_What this task involves_
Return, word for word, the lines of the listing below from the one with "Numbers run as" through the one with "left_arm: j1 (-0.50", and no other lines.

_The data_
+--

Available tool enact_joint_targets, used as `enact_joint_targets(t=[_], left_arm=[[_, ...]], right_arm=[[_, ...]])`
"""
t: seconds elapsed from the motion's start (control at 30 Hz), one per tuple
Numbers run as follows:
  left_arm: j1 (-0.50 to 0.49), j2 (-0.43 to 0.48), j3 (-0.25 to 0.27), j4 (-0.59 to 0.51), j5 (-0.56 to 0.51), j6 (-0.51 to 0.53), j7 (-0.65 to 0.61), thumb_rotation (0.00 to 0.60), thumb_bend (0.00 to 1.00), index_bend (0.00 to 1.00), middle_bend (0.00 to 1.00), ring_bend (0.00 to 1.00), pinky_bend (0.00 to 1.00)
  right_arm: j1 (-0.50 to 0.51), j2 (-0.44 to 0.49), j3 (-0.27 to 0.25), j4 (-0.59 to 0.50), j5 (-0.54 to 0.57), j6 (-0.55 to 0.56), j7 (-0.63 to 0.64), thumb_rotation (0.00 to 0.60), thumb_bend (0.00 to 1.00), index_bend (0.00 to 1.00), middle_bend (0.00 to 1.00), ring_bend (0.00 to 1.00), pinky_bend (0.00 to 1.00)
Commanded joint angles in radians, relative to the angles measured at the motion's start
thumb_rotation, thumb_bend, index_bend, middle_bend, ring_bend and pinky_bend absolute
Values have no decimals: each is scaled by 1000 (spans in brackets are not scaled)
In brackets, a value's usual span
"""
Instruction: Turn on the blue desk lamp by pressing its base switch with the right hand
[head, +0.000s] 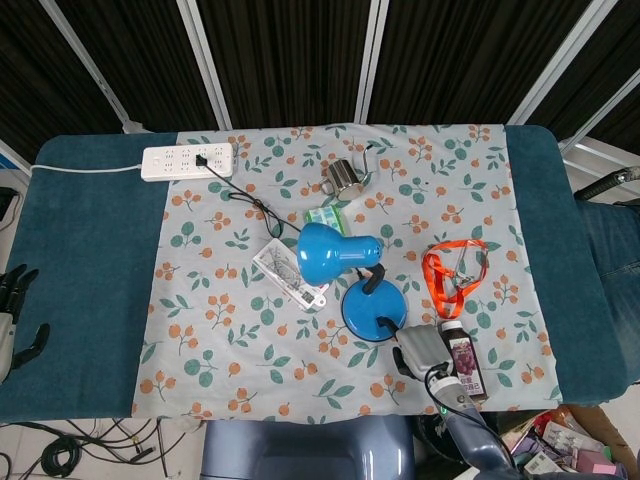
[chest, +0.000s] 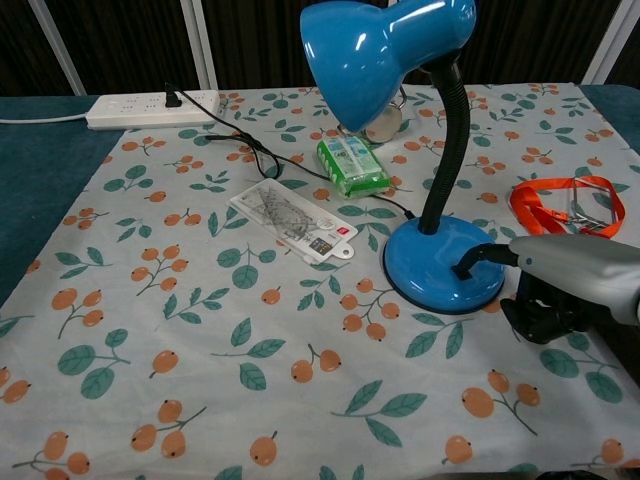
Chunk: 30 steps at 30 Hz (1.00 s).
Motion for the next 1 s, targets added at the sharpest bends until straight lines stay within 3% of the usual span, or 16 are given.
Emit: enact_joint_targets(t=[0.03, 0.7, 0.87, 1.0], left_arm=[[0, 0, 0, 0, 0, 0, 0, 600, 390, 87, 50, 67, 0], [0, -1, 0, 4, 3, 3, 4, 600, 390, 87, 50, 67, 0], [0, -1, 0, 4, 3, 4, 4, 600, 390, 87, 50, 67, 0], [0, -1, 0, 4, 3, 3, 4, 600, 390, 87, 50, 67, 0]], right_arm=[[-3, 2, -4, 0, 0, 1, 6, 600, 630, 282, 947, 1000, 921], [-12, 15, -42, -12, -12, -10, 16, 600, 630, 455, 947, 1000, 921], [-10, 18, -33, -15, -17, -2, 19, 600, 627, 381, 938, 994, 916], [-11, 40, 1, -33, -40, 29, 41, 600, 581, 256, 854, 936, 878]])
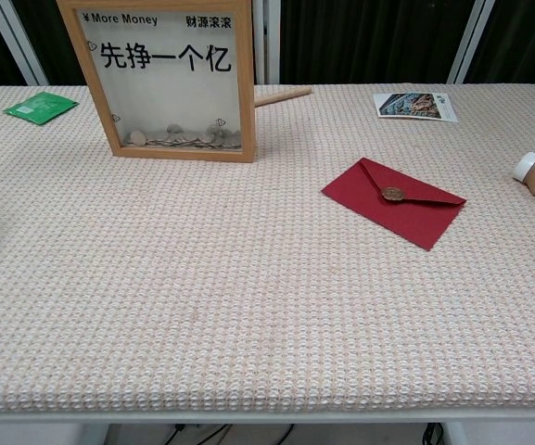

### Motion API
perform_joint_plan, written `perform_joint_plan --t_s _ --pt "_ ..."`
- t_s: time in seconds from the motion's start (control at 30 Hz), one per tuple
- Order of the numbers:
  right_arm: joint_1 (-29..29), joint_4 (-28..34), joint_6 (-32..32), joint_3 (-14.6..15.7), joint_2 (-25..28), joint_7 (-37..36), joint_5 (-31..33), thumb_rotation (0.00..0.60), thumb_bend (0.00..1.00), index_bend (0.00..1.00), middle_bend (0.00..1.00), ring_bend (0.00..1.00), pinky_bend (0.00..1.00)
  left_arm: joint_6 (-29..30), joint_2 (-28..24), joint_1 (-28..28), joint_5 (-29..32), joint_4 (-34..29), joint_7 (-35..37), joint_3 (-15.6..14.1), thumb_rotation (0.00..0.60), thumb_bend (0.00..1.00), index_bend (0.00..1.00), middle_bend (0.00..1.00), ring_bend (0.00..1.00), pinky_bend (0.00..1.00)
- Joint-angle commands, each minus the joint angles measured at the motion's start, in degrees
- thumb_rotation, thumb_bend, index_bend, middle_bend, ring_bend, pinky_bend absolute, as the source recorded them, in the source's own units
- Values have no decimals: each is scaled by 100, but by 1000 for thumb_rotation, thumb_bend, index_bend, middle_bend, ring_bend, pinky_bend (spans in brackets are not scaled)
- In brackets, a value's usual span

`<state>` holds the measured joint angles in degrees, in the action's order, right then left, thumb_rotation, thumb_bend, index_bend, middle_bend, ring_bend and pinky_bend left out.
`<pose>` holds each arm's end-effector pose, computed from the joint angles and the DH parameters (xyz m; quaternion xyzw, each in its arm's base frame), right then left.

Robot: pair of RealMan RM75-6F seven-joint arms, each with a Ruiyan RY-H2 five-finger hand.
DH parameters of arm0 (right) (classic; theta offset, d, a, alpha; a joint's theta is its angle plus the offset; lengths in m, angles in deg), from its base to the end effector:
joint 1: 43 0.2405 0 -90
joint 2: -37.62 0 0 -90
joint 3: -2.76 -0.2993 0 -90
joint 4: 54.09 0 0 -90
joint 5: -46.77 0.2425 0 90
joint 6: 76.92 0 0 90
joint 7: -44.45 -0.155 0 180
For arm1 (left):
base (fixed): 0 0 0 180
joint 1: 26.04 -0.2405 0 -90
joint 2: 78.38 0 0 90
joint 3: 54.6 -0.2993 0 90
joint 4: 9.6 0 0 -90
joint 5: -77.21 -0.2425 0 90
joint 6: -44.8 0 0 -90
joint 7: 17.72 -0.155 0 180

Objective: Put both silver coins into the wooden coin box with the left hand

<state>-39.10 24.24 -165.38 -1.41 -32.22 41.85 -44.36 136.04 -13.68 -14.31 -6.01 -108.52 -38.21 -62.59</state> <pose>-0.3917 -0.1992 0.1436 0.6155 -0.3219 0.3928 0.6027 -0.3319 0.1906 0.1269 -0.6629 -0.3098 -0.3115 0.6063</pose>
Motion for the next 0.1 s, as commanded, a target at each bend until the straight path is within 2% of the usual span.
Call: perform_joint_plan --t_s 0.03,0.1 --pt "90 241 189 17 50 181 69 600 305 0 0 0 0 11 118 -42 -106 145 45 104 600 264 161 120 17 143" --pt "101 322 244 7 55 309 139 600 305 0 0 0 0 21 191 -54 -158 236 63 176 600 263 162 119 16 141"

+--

_Answer for this exercise_
Numbers run as follows:
  left_arm: j1 (-0.50 to 0.49), j2 (-0.43 to 0.48), j3 (-0.25 to 0.27), j4 (-0.59 to 0.51), j5 (-0.56 to 0.51), j6 (-0.51 to 0.53), j7 (-0.65 to 0.61), thumb_rotation (0.00 to 0.60), thumb_bend (0.00 to 1.00), index_bend (0.00 to 1.00), middle_bend (0.00 to 1.00), ring_bend (0.00 to 1.00), pinky_bend (0.00 to 1.00)

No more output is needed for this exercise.